Ein Vorschlag zur Weiterentwicklung der Hertensteiner Gespräche, ist das Format. Ich bin ein bekennender Freund deliberativer Formate. Sicherlich nicht einfach zu bewerkstelligen, aber möglich. Davon wünsche ich mir für die Zukunft mehr. Es war mir persönlich etwas zu viel “Frontalbespaßung” und zu wenig Dialog. Jeder Gesprächskreis war durch die Impulsvorträge geprägt, denen sich dann Frage- und Diskussionsrunden angeschlossen haben. Ergebnisse im Sinne von gemeinsam entwickelten Lösungsideen und Vorschlägen sind dabei leider nicht entstanden. Ein bis zwei Impulsvorträge hätten mir gereicht, um dann in die vertiefende Ideenentwicklung zu gehen, um die Teilnehmer zu Teilgebenden zu machen. Aber möglicherweise bin ich hier schon gedanklich viel zu weit.

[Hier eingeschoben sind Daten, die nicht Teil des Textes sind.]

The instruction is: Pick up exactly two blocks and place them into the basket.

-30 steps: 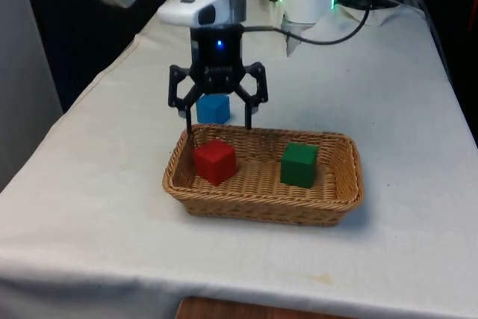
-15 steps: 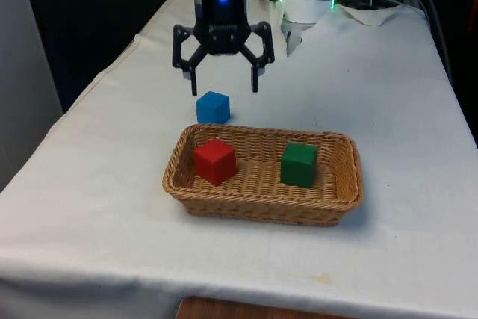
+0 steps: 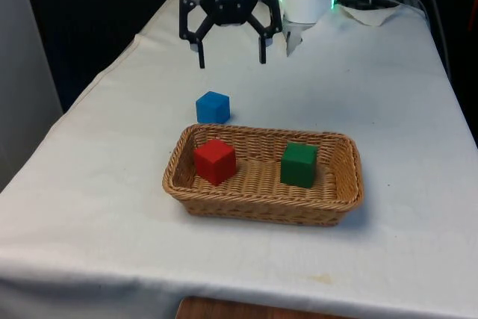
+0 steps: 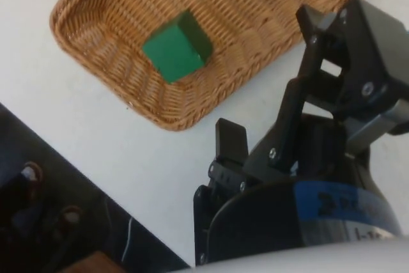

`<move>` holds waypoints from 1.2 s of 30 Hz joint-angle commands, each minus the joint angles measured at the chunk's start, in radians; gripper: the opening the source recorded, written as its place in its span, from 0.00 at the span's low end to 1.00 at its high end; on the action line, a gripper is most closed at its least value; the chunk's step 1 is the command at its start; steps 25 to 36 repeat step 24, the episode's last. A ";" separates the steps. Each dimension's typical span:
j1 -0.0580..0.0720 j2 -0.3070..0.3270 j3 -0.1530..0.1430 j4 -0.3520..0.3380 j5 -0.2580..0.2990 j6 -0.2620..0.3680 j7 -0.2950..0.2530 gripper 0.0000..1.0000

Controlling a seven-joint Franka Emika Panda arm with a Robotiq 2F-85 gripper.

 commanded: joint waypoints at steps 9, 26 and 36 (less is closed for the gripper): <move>0.056 -0.077 -0.029 -0.055 -0.076 0.019 0.036 1.00; 0.085 -0.112 0.000 -0.040 -0.129 0.015 0.105 1.00; 0.085 -0.112 0.000 -0.040 -0.129 0.015 0.105 1.00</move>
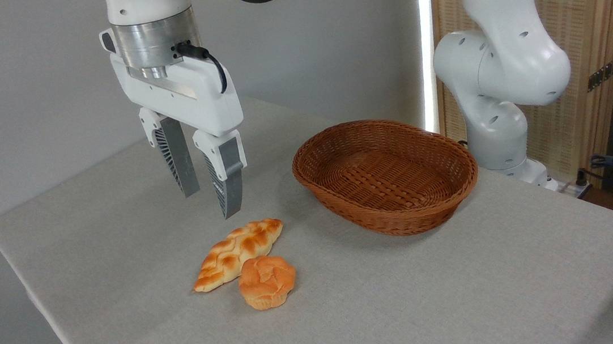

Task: Put bread into the basket

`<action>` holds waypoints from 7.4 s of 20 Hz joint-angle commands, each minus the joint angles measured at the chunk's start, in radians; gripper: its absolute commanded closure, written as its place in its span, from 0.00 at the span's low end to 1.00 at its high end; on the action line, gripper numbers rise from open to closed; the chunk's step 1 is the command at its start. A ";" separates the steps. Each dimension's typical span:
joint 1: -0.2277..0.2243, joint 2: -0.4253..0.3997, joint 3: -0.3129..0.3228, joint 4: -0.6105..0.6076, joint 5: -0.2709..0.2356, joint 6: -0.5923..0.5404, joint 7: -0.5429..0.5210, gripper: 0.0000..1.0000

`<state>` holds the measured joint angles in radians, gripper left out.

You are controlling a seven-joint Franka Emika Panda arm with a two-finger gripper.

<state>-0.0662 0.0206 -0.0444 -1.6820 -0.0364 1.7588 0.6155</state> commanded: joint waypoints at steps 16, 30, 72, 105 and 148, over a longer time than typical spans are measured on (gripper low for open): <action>0.000 -0.002 -0.005 0.011 0.000 -0.044 -0.008 0.00; 0.000 0.002 -0.003 0.011 -0.030 -0.042 -0.010 0.00; 0.005 0.154 0.037 -0.170 0.001 0.157 0.188 0.00; -0.009 -0.070 -0.008 -0.165 -0.020 -0.100 0.113 0.47; -0.061 -0.067 0.053 -0.030 -0.068 -0.033 0.121 0.00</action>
<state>-0.1253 -0.0983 -0.0160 -1.7810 -0.0713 1.7161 0.7326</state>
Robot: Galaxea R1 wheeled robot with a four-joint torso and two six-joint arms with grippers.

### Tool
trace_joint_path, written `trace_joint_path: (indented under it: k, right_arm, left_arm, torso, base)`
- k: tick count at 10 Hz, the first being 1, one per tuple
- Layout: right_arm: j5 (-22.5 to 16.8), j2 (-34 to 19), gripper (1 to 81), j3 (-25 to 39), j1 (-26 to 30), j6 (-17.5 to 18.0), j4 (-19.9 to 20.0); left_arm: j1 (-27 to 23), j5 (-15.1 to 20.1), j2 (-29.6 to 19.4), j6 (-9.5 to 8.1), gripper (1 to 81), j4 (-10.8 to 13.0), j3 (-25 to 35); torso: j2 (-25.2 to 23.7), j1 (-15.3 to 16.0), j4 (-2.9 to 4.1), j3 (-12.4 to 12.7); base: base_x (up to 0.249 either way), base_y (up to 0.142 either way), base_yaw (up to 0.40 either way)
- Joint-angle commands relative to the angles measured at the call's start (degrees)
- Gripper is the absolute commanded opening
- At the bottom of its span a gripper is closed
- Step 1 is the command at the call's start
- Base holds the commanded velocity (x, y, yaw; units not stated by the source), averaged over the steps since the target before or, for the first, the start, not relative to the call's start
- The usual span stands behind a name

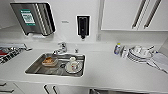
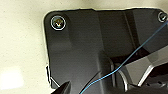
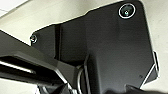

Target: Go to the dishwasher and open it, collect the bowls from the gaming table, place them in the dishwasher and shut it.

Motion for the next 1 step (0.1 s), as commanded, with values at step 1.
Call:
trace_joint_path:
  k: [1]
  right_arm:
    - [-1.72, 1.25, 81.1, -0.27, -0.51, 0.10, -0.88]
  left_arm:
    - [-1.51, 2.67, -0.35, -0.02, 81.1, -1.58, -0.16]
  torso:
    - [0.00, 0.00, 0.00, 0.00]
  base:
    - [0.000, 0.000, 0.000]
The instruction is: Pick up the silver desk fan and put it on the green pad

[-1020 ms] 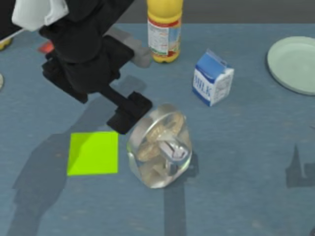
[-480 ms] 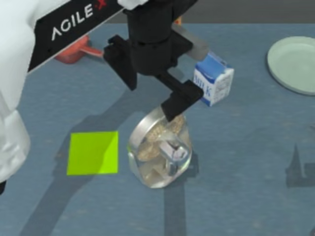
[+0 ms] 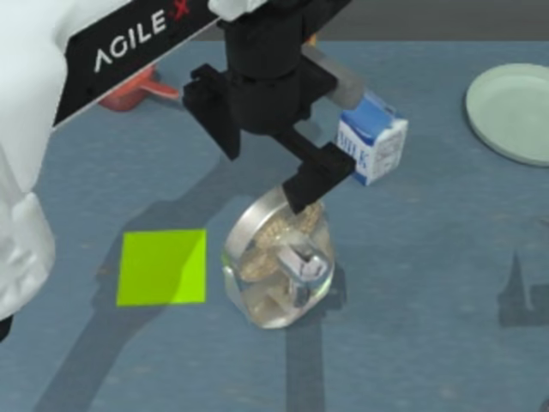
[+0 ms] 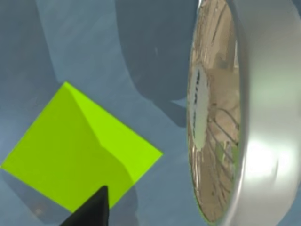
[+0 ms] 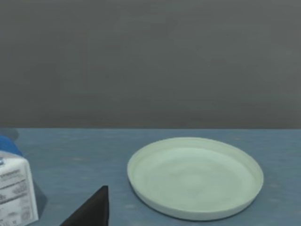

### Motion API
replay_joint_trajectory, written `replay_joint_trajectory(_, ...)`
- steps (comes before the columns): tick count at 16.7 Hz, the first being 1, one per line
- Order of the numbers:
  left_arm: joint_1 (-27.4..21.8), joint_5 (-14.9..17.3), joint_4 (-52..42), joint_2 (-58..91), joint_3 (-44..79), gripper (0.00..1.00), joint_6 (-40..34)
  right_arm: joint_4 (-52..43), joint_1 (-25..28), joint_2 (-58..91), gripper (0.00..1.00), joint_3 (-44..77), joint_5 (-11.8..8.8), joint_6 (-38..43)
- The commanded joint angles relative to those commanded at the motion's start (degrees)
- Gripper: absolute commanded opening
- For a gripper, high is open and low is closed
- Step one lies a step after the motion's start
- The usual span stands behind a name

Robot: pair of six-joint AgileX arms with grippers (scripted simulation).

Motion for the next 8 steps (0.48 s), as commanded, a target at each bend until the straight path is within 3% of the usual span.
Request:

Mein Fazit: Es war für mich gut investierte Zeit, weil ich einige Ideen, Impulse und Gedanken gewonnen habe und dank der hochkarätigen Besetzung der Moderatoren durch auch fachlich einiges an Input gewonnen haben, dass mir das Verständnis erleichtert. Was ich vermisst habe, war thematisch der Fokus auf das Weshalb und vom Format, die Entwicklung von Ideen mit den Teilgebern. Dennoch kann ich guten Gewissens sagen, dass die Hertensteiner Gespräche sich – wieder einmal gelohnt haben. Etwas mehr Aufmerksamkeit haben sie sich auf jeden Fall verdient.